Buying used is not the same as pirating.

How they are different:
Pirating means to take one legal copy of something, violate the copyright and unlawfully copy the product to distribute.

Buying and selling used games consists of one person purchasing a legal copy of a game, selling it, then another person legally buying the same used, legal game. The only differences are the place in which it was bought, and the amount it costs.

Why buying used does not always equal a lost sale:

Lets face it, if you can get something for cheap, you're not going to buy it for full price. Many people refuse to pay full price for a brand new game. They'd rather wait to find a used copy.

This means that they weren't going to buy the game new anyway. What happens when they don't buy the game new? The developer gets no money because there was no sale.

Why people that oppose used game sales are hypocrites:

There is no chance at all that everything you own is brand new. Your car, your appliances, your clothes. Some of it was bought used. Did you contribute to Ford when you bought that 2002 Taurus from the guy with the creepy eye that lives around the corner? No.

Your house wasn't built by you. It was built, sold, and resold for possibly a hundred years.

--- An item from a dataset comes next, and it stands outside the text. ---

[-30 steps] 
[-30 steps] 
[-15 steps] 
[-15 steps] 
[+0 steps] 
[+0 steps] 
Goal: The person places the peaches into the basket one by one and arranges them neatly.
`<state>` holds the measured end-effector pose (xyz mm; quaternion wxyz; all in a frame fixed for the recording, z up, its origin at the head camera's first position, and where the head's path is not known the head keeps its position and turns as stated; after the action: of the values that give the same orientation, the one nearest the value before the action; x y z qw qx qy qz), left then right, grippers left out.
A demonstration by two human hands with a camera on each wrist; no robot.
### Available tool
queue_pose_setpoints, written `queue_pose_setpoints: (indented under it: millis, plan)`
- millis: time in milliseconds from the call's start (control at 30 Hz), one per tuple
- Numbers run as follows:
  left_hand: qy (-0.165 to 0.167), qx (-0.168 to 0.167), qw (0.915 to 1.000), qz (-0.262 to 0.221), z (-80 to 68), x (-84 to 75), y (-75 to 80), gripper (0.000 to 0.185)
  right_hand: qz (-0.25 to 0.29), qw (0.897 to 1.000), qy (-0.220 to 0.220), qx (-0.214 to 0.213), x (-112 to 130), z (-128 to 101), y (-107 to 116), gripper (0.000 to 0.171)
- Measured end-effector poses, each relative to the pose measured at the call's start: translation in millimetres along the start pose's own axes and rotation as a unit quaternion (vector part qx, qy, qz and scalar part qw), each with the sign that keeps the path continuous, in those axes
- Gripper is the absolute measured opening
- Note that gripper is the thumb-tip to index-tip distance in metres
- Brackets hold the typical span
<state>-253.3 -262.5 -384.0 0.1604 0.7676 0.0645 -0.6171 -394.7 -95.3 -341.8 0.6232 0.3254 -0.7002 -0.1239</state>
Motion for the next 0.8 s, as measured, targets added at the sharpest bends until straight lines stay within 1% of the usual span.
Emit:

You're living in that house and the person that built it isn't getting any money for it.

You have borrowed things from your friends. Don't lie. You have. Music, movies, games, their car, their clothes. If you're opposed to used games, you're opposed to borrowing and lending. When you borrow a game from a friend, you're playing it without contributing money to the developer.

Pirating is not theft. Pirating is copyright infringement.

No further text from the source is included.